▶ _Task to carry out_: Retype the full listing without altering anything.

▶ _Dataset content_:
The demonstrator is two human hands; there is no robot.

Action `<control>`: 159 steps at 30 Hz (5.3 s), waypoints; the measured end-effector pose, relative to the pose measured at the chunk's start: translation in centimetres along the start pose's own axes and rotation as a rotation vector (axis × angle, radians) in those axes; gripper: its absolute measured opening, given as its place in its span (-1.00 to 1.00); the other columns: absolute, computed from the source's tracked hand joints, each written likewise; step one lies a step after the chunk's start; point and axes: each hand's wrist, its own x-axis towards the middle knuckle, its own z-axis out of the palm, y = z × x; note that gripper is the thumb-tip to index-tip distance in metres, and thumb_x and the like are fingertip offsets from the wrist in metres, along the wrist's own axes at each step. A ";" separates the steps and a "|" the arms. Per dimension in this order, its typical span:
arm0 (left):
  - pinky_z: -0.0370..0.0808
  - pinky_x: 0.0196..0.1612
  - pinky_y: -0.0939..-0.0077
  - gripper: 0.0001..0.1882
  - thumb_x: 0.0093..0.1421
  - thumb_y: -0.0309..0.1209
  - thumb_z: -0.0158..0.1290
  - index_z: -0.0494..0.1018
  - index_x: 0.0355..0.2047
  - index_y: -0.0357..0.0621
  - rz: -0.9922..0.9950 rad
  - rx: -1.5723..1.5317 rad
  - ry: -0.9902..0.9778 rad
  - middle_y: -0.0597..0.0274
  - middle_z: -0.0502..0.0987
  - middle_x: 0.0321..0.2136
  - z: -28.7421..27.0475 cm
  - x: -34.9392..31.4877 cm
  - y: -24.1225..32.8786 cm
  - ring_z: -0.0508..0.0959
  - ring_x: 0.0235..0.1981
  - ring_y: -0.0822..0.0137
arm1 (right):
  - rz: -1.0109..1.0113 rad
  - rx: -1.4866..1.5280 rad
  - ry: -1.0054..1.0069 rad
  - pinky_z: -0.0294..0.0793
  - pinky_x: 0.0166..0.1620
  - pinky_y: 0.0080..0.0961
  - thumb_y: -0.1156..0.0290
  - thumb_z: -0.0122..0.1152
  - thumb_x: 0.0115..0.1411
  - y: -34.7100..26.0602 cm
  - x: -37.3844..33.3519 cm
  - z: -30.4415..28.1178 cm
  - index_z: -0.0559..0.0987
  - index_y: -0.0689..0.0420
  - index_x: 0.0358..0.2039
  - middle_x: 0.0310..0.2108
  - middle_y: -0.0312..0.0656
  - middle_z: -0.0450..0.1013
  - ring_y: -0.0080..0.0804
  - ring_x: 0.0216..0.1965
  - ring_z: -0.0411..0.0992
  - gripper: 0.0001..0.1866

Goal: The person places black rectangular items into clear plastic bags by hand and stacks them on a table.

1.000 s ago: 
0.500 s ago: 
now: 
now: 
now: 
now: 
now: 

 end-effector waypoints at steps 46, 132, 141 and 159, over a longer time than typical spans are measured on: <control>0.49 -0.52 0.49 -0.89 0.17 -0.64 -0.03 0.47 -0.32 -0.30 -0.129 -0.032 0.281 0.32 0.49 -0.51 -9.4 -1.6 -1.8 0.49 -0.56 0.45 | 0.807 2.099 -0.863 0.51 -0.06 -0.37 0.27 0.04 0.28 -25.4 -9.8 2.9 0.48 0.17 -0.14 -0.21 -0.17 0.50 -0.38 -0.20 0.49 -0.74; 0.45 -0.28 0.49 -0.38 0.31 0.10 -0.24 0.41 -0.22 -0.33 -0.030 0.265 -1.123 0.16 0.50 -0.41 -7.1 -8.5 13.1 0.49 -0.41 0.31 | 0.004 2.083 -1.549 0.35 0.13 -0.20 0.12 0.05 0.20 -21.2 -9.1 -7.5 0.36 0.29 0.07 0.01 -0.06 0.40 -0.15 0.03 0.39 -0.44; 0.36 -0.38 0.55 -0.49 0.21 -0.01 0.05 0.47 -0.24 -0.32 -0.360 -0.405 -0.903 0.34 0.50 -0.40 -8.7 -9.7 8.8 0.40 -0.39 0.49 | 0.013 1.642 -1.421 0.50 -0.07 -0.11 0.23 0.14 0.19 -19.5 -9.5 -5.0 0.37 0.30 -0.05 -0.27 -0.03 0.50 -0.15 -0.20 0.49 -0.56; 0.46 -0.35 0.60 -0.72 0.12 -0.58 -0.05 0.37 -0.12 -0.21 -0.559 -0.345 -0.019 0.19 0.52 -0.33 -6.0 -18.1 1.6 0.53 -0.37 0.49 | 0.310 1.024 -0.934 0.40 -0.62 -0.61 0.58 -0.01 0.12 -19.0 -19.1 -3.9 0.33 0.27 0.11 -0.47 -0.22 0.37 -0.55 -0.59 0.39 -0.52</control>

▶ _Expected answer_:
The demonstrator is two human hands; there is no robot.

Action `<control>`: 159 steps at 30 Hz (5.3 s), waypoints; the measured end-effector pose, relative to the pose measured at the chunk's start: translation in centimetres along the start pose's own axes and rotation as a rotation vector (axis × angle, radians) in those axes; gripper: its absolute measured opening, given as its place in its span (-1.00 to 1.00); the other columns: absolute, computed from the source's tracked hand joints, each written likewise; step one lies a step after the chunk's start; point and axes: each hand's wrist, its own x-axis towards the middle knuckle, its own z-axis out of the palm, y = z × x; note that gripper is the thumb-tip to index-tip distance in metres, and thumb_x and the like are fingertip offsets from the wrist in metres, along the wrist's own axes at each step. A ";" separates the steps and a "|" the arms. Per dimension in this order, its typical span:
arm0 (left):
  - pinky_z: -0.0370..0.0808
  - pinky_x: 0.0196..0.1612
  - pinky_y: -0.0939..-0.0077
  - gripper: 0.0001..0.1882
  - thumb_x: 0.0093..0.1421
  - thumb_y: -0.0309..0.1209
  - thumb_z: -0.0158..0.1290
  - index_z: -0.0494..0.1018
  - index_x: 0.0355..0.2047
  - index_y: -0.0357..0.0621
  - rz: -0.9922..0.9950 rad
  - rx: -1.5723..1.5317 rad
  - ry: -0.9902..0.9778 rad
  - middle_y: -0.0597..0.0274
  - middle_z: -0.0502..0.0987
  - middle_x: 0.0321..0.2136
  - z: -28.7421..27.0475 cm
  - x: -34.9392..31.4877 cm
  - y: -24.1225..32.8786 cm
  - ring_z: -0.0508..0.0959
  - ring_x: 0.0235..0.1981
  - ring_y: -0.0822..0.0137
arm1 (right):
  - rz: -1.0109..1.0113 rad
  - rx: -1.4866..1.5280 rad
  - ry: -1.0054..1.0069 rad
  - pinky_z: -0.0294..0.0793
  - pinky_x: 0.0166..0.1620
  - pinky_y: 0.0080..0.0961
  - thumb_y: -0.1156..0.0290
  - thumb_z: -0.0122..0.1152
  - thumb_x: 0.0115..0.1411
  - y: -34.7100..26.0602 cm
  - x: -37.3844..33.3519 cm
  - z: -30.4415..28.1178 cm
  - index_z: -0.0559..0.0987
  - index_y: -0.0689..0.0420
  - index_x: 0.0358..0.2039
  - middle_x: 0.0310..0.2108
  - middle_y: -0.0312..0.0656
  - middle_z: -0.0450..0.1013
  - ring_y: -0.0080..0.0804
  - ring_x: 0.0216..0.1965
  - ring_z: -0.0411..0.0992
  - gripper: 0.0001..0.1866

Goal: The person places black rectangular items into clear plastic bags by hand and stacks them on a table.

1.000 s ago: 
0.500 s ago: 
now: 
now: 
now: 
now: 
now: 

 end-effector waypoints at steps 46, 132, 141 and 159, over a longer time than typical spans are measured on: <control>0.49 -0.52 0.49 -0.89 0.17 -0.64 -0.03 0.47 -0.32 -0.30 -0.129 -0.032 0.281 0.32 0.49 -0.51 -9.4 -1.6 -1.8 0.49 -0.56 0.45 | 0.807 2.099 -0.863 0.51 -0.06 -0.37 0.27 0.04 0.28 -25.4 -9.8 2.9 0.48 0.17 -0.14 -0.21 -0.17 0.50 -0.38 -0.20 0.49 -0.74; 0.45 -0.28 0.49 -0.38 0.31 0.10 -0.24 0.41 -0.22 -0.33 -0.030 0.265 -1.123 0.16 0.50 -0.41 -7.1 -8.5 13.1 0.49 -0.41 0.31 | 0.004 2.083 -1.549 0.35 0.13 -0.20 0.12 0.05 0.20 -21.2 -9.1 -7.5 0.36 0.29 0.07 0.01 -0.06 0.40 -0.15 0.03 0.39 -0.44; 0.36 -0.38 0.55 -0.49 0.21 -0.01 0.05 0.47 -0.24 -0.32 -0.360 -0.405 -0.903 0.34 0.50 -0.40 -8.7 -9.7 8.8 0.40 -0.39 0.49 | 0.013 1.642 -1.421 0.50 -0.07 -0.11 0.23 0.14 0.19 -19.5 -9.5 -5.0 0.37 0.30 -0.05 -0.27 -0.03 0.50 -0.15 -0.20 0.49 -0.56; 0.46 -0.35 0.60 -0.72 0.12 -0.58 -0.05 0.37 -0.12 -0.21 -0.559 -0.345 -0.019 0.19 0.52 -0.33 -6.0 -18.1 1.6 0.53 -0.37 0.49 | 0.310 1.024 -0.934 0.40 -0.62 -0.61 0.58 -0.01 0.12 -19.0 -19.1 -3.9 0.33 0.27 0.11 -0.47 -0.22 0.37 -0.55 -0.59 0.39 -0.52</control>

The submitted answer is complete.